**Activity**
Look through the material below and copy exactly the lines from the line with "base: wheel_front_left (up" to the line with "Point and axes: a", those two lines included.
----------------------------------------
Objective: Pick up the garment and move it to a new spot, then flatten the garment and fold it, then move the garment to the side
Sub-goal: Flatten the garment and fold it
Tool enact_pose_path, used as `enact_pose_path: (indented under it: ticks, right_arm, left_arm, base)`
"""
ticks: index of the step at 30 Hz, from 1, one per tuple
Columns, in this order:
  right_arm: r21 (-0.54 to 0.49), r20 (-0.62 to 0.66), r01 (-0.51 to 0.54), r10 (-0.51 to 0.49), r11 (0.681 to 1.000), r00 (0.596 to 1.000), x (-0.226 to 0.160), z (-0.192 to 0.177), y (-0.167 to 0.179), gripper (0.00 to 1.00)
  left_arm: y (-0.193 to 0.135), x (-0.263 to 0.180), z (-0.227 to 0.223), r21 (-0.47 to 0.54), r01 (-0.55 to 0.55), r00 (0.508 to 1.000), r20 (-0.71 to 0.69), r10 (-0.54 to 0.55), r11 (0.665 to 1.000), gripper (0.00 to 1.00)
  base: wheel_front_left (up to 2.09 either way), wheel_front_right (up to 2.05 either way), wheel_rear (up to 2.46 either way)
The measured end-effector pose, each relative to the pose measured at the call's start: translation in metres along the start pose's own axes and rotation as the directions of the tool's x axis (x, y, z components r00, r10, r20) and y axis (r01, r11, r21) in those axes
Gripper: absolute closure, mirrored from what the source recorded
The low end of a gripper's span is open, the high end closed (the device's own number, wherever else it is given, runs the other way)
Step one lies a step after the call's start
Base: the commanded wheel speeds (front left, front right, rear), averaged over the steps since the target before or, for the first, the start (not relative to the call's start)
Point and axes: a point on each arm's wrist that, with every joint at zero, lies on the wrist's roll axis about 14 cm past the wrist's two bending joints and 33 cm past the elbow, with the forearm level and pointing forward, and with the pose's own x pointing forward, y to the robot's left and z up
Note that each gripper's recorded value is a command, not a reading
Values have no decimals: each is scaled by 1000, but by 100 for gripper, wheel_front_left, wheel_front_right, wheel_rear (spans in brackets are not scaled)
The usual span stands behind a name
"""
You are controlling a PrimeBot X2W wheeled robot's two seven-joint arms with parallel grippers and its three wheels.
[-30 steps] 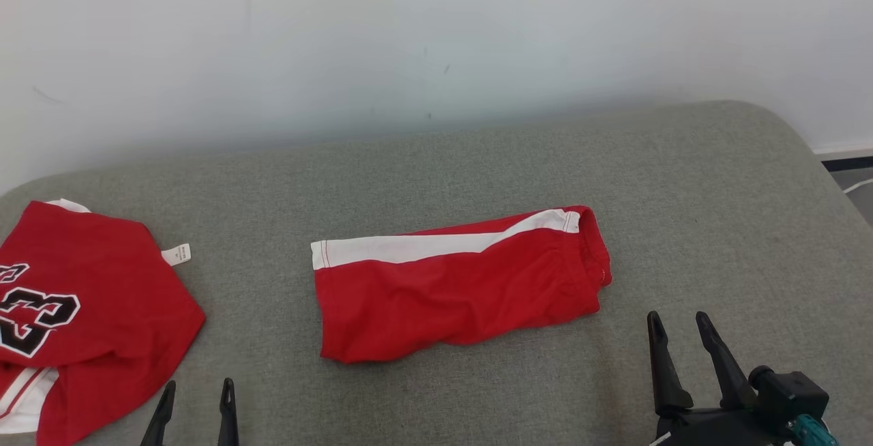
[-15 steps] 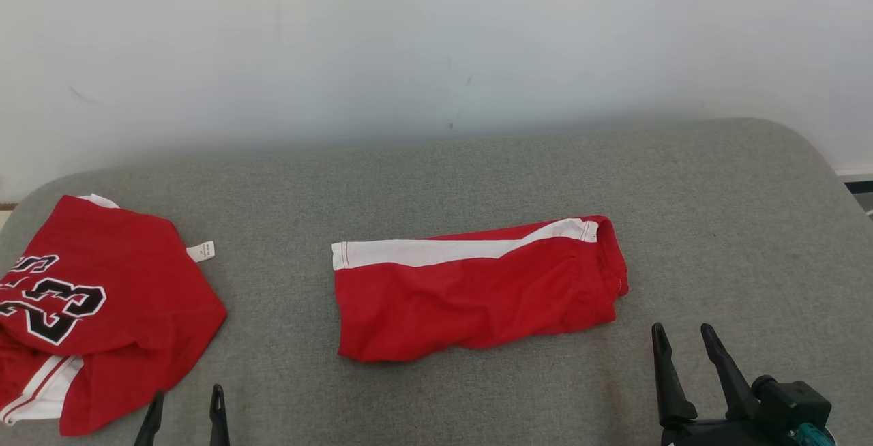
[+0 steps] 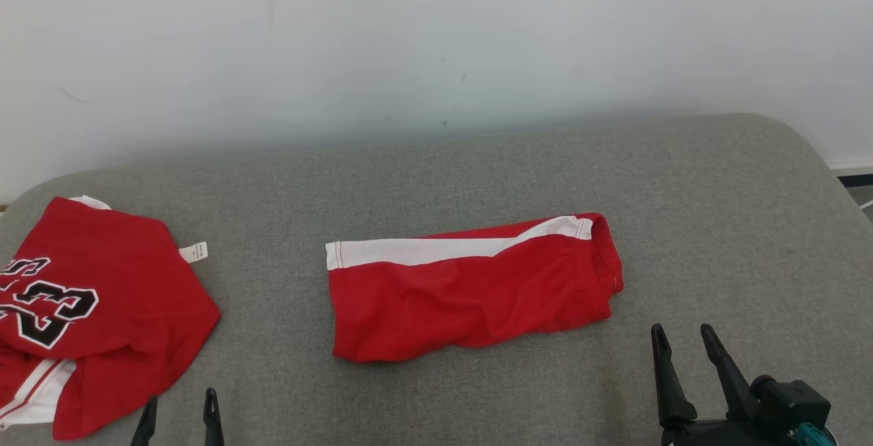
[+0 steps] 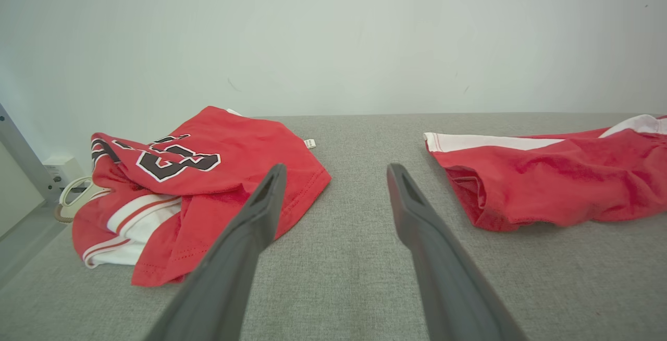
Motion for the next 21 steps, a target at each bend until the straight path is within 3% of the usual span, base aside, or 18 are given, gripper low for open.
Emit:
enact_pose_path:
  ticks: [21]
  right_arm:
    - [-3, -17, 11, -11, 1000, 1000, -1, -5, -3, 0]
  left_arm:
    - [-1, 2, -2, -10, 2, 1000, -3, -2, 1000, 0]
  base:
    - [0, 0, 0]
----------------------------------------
**Response to the exercise**
  base: wheel_front_left (up to 2.09 either way), wheel_front_right (up to 2.05 either way), wheel_rear (up to 2.46 either way)
The measured end-effector pose, each relative to the pose measured at the call's start: translation in metres along the start pose's own axes and rotation as the directions of the tool's x axis (x, y, z components r00, r10, r20) and y axis (r01, r11, r21) in those axes
Gripper: absolute closure, mirrored from what the source recorded
The low end of a gripper's span is open, the high end closed (the device's own number, wherever else it is given, runs the other way)
Step one lies a step after the call's start
Base: the commanded wheel speeds (front left, front right, rear), averaged over the steps since the target before or, for the first, the start (not relative to the call's start)
Point and axes: a point on each arm's wrist that, with every joint at zero, lies on the wrist's roll axis about 14 cm past the wrist's two bending joints and 33 cm past the elbow, with the forearm level and pointing forward, and with the pose's own x pointing forward, y to the robot's left and z up

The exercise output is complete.